## Assigned task
If a line in the data below includes the string "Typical", please return a copy of it.

Segment Start: Material shown

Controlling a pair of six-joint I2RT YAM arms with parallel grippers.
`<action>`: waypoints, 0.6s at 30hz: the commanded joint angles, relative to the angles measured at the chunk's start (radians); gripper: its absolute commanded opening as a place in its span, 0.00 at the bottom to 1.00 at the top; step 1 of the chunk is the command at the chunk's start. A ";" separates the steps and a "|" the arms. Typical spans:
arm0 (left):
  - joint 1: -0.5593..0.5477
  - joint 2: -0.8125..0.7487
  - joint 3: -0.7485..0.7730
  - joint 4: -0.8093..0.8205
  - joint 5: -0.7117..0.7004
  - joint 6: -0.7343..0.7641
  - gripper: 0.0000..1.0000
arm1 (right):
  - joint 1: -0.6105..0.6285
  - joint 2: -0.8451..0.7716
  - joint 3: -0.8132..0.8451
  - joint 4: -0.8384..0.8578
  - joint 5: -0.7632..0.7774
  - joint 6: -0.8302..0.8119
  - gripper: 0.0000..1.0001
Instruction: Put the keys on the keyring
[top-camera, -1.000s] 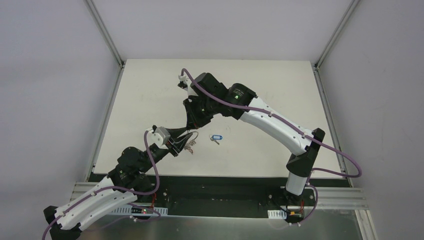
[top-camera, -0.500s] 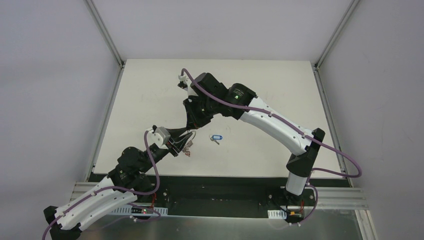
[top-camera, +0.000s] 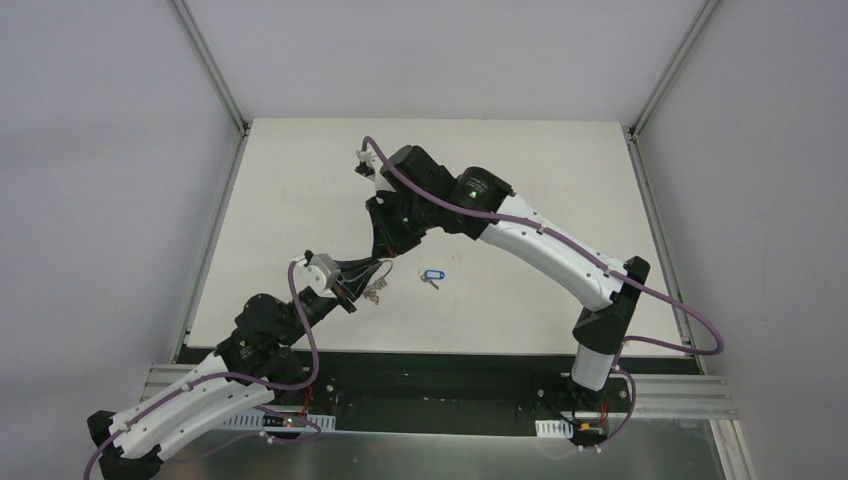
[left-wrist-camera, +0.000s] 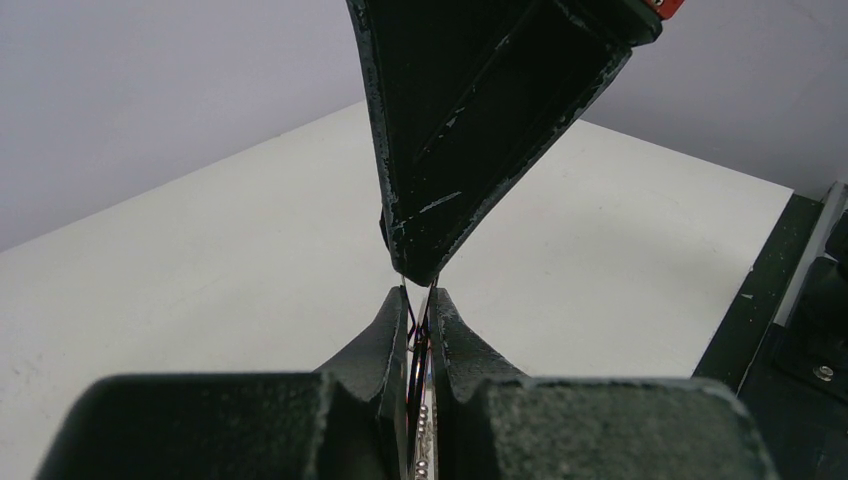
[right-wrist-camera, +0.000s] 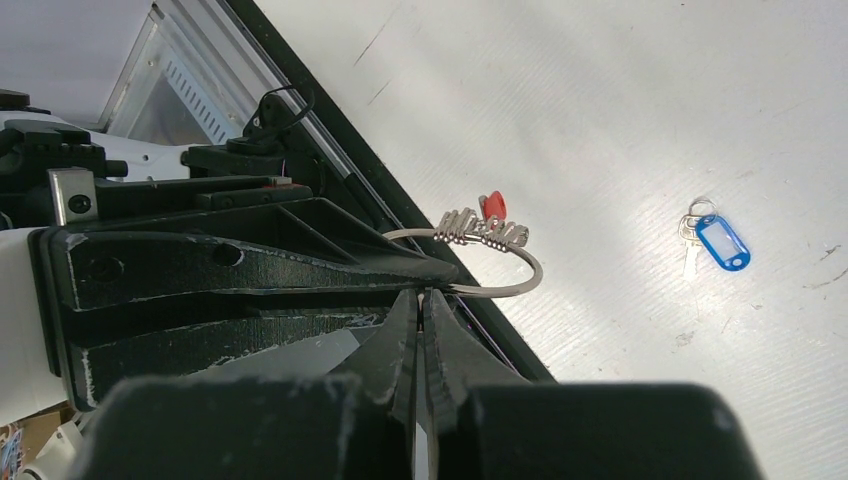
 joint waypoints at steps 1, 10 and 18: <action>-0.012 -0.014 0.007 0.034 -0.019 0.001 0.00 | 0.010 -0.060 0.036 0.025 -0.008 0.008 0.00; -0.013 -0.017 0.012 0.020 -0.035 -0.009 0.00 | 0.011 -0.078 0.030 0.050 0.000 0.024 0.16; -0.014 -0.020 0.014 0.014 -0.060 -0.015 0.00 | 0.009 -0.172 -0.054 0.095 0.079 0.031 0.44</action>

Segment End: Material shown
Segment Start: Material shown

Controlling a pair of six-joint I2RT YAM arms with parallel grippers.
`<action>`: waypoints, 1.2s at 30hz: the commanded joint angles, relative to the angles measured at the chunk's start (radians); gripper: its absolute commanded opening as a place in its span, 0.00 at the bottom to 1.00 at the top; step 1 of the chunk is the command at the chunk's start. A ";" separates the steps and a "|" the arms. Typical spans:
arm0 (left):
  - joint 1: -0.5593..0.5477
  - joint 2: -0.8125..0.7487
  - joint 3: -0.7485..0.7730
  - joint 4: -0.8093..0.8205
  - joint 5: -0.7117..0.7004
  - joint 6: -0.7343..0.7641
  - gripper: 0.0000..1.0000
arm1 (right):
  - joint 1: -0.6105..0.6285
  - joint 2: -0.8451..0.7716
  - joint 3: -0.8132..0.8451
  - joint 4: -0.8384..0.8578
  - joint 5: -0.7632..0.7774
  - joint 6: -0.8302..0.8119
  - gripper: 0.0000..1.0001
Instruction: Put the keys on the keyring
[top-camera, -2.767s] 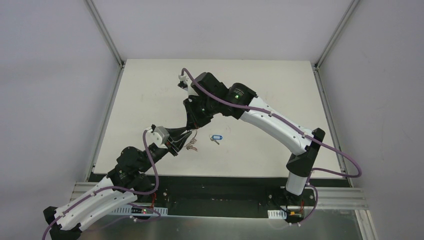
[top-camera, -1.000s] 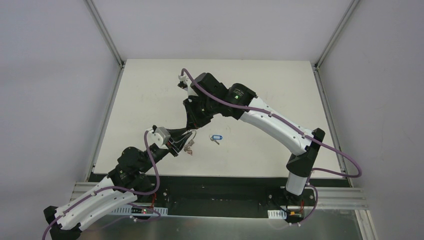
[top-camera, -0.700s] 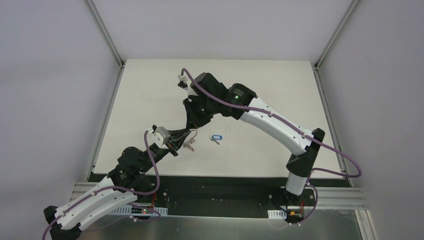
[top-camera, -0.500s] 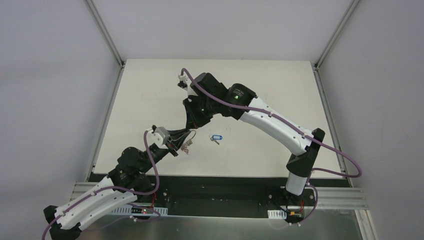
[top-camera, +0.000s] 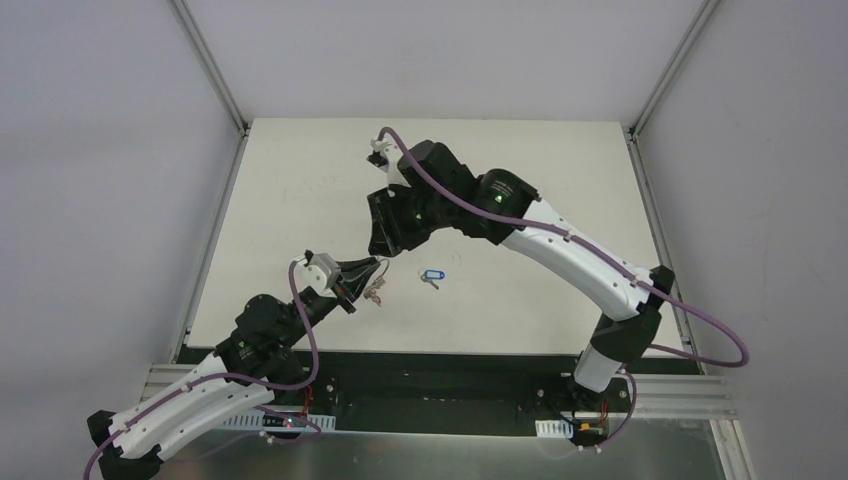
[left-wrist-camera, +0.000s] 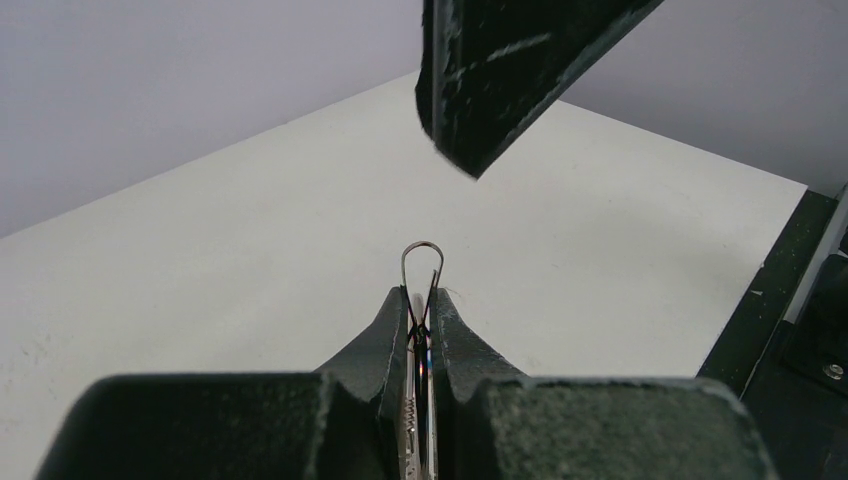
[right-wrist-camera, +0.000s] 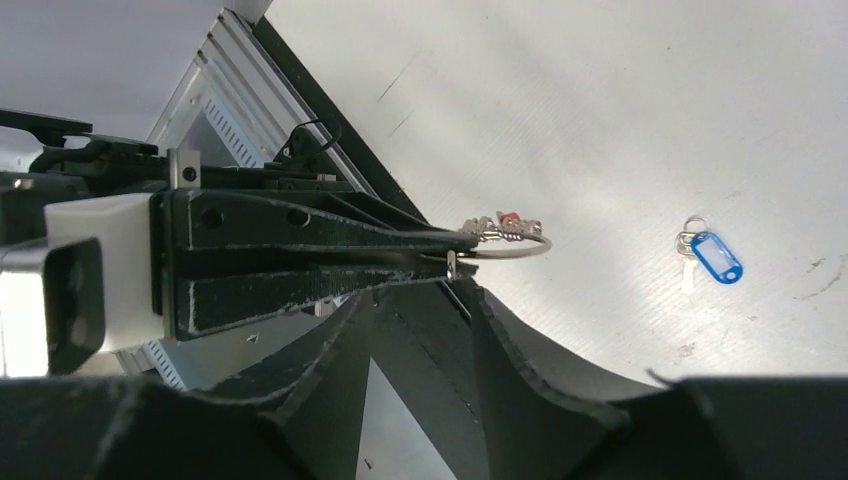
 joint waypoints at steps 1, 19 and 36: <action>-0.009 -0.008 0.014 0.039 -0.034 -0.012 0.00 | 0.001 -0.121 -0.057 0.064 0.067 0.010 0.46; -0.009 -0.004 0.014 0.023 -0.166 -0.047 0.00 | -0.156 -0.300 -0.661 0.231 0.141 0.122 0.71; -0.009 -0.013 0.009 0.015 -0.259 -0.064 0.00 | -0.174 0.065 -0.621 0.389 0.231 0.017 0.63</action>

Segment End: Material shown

## Answer space
`<action>`: waypoints, 0.6s at 30hz: the commanded joint angles, relative to the angles measured at the chunk's start (radians); gripper: its absolute commanded opening as a place in its span, 0.00 at the bottom to 1.00 at the top; step 1 of the chunk is the command at the chunk's start. A ";" separates the steps and a "|" the arms. Typical spans:
`<action>`: waypoints, 1.2s at 30hz: the commanded joint angles, relative to the angles measured at the chunk's start (radians); gripper: its absolute commanded opening as a place in its span, 0.00 at the bottom to 1.00 at the top; step 1 of the chunk is the command at the chunk's start. A ";" separates the steps and a "|" the arms. Typical spans:

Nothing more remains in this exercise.